**TASK DIRECTIONS**
State how many lines in the listing below contain the word "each", with no other words.
◆ ◆ ◆ ◆
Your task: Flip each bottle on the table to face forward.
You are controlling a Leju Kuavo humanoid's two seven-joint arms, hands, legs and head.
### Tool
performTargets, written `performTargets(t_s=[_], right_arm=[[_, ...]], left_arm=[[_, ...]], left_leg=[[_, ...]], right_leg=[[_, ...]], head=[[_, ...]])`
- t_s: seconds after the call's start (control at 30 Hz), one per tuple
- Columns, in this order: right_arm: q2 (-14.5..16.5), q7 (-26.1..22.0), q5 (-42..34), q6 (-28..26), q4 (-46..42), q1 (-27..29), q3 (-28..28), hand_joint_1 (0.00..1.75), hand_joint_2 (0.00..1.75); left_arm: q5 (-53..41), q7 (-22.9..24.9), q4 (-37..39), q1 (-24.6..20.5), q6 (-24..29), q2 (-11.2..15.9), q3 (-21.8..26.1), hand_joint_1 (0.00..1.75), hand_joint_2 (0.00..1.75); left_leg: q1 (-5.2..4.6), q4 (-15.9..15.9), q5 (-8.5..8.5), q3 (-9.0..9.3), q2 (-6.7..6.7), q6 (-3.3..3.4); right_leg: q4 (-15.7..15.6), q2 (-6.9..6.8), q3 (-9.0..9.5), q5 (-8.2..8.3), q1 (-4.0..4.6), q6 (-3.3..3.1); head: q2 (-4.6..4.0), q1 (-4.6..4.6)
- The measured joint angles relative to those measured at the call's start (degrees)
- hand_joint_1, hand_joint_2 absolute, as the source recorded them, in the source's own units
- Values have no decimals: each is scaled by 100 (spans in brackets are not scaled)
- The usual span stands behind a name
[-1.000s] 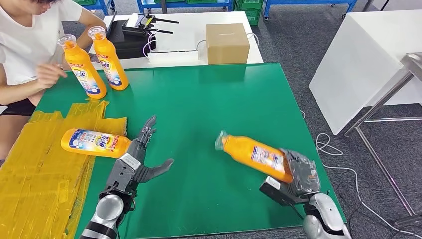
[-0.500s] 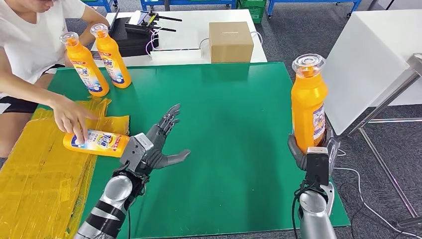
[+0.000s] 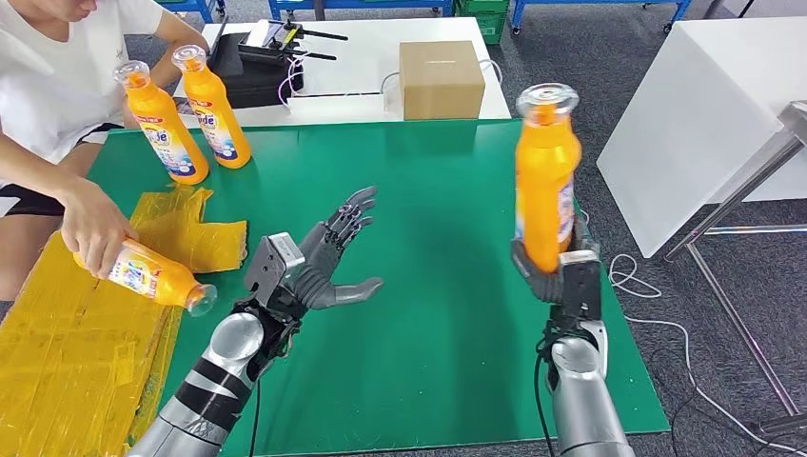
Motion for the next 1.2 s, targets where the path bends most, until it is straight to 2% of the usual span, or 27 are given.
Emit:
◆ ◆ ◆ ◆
**RESULT**
2